Color Measurement the Right Way

Quality printing depends on precise color measurement, which makes it all the more relevant to ask why different measuring devices often produce different results. What should you rely on in this case?

Modern color measuring devices are generally based on spectrophotometers, even if they only show densities. This is because of the higher measuring accuracy of spectrophotometry, together with a greater range of available measurement values. The measuring conditions set on the devices therefore not only need to be selected correctly but must also be identical for all devices. The correct setting often depends on the country. Regional associations such as the bvdm in Germany and CGATS in the United States formerly laid down these conditions. Today they are to be found in the relevant ISO standards. Settings can be made for the following values:

Illuminant: This defines the color temperature of the lighting source. For printing, the standard is currently D50, which corresponds to 5,000 Kelvin.

Observer angle: The standard observer angle in printing is currently defined as 2°. This corresponds to the printer’s observation angle in the matching stage.

Density filter: This determines the spectral range that is to be used to calculate the density values for CMYK. Standards “Status E” (= DIN 16536) and “Status I” (= DIN 16536 NB; narrowband) are usual in Europe. “Status T” is used for measuring in the United States.

Polarization filter: Polarization filters eliminate the gloss of wet ink. The wet values therefore correspond almost entirely to the dry density and tonal values.
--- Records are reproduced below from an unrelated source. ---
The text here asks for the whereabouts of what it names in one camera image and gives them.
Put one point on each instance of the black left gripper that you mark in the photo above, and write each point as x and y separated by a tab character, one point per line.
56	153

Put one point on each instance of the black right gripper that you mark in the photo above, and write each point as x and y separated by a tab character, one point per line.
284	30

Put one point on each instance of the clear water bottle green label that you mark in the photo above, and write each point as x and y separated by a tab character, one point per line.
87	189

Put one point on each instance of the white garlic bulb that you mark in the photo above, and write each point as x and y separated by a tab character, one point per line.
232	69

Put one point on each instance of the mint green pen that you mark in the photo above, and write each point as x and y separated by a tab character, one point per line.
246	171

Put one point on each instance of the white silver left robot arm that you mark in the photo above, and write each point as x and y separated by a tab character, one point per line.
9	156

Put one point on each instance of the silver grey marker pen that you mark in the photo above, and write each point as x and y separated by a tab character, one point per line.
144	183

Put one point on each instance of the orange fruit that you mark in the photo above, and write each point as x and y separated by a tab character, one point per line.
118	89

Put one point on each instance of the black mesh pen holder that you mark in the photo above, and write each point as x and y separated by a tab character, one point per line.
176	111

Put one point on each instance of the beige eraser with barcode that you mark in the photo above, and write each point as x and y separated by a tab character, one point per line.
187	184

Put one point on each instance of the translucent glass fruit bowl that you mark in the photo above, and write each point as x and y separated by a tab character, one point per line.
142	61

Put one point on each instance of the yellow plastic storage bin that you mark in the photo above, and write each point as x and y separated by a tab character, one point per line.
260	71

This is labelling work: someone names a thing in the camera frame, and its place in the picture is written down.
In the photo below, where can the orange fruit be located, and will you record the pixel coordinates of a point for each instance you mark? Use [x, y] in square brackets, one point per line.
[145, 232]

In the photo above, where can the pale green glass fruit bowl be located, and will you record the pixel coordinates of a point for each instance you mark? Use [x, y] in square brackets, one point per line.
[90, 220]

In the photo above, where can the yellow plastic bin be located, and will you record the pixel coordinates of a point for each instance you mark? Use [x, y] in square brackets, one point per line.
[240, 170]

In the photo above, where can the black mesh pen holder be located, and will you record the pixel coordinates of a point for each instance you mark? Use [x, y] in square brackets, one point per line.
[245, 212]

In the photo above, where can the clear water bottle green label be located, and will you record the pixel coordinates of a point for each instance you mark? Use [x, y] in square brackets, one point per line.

White reference: The “absolute white” setting is preferred for density measurement in North America. In all other countries, the white reference is “relative.” Paper white is therefore always taken as the zero point here. To match a spectrophotometer to an old densitometer, it is necessary to know the densitometer’s settings precisely and apply exactly the same parameters to the spectrophotometer. Despite identical settings, minor deviations may occur even within a group of spectrophotometers. These are generally due to the quality and design of the sensor and its calibration. Theoretically, every spectrophotometer should be calibrated to absolute white and black. However, in practice neither one exists, which means it is best to use reference values from an independent institution such as the German Federal Institute for Materials Research (BAM) in Berlin. Manufacturers can have a device calibrated here and use this “master device” to calibrate all other devices. The better the measuring device, the narrower the tolerances that the manufacturer defines for the ΔE and density values. And the smaller the tolerances, the greater the measuring accuracy.

To ensure the measuring accuracy remains constant for as long as possible, users are well advised to have devices serviced and calibrated regularly. Heidelberg is the only press manufacturer to offer a software option – the Prinect Net Profiler – that enables printers to personally calibrate almost all new-generation Prinect color measuring equipment, even including colorimetric calibration. This ensures devices are always close to the factory settings and therefore deliver highly reliable results.

It is also advisable to designate a selected spectrophotometer as the “master” in the print shop itself. This ensures maximum measuring accuracy and, ultimately, print quality across several work stations.

Typical distribution of measuring device deviations – the blue dot in the center is the ideal value for the reference device. The grey circle shows the permitted tolerance. The red dots represent the deviation for different measuring devices.